DIAP Courses: Race, Gender, and Inequality
For nearly thirty years, Brown has had a course indicator in order to highlight the University's commitment to the intellectual study of race/racial formations, inequality, and social justice. Originally defined as "American Minority Perspectives" and later broadened to examine issues around other identity formations and structures of power and privilege throughout the world ("Diverse Perspectives in Liberal Learning"), the latest iteration of this course designator was the result of a 2017 report produced by the Task Force on Diversity in the Curriculum and subsequently endorsed with minor revisions by the College Curriculum Council. As the title indicates, the new designator is a part of the University's broader Diversity and Inclusion Action Plan (DIAP).

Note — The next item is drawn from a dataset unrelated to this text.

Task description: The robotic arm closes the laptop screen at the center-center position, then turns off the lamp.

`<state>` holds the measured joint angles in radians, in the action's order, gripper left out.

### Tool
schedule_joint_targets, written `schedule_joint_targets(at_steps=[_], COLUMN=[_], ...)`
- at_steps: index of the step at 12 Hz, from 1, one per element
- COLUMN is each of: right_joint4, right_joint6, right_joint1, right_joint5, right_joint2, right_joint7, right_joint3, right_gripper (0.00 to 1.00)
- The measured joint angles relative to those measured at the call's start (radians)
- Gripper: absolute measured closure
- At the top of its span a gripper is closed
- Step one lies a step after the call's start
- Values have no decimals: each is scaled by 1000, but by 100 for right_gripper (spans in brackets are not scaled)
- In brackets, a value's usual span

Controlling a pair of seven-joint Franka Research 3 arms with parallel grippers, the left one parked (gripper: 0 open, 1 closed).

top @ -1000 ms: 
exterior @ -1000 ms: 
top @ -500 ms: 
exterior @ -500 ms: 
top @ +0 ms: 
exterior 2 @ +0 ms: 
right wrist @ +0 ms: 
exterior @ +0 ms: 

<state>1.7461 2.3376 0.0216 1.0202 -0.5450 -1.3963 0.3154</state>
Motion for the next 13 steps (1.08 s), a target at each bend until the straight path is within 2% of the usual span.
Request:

In their content and their objectives, DIAP Courses on Race, Gender, and Inequality examine issues of structural inequality, racial formations and/or disparities, and systems of power within a complex, pluralistic world.
DIAP courses may investigate:
- the ways different forms of power and privilege construct racial and identity formations in the U.S. and/or globally; the cultural, political, and intellectual responses to this racialization;
- the production of categories of ethnicity, race, gender, sexual orientation, class, religion, ability, citizenship status, and geography (and their intersections);
- the structures, institutions, practices, and attitudes that enable, maintain, or mitigate domestic and/or global disparities in health, income, education outcomes, media representations, etc.;
- the production of knowledge and difference in the context of discourses on race, power, and privilege.
Finding DIAP Courses
Beginning in summer 2018, DIAP Courses can be found by visiting Courses @ Brown and selecting "DIAP Courses" from the curricular programs filter at the bottom of the site.
Process for adding the DIAP curricular designation to a course
Courses under consideration for the DIAP designation (as with other curricular programs) may be submitted via the Banner course proposal system (by selecting "yes" in the "curricular programs" field and then choosing the appropriate type) either at the time the course is first proposed or by initiating a "modification" for an existing course (modifications can be submitted in Banner until the last day of shopping period). A recent syllabus should be attached, explicitly identifying one of the focus areas listed above as a key course objective, bolstered by at least one assignment.
Courses will be reviewed by the College Curriculum Council; they are also reviewed by the senior associate dean for diversity and inclusion and at least two faculty members with expertise in an area represented in the designation. DIAP courses are then reviewed regularly for effectiveness in meeting the goals of the curricular designation.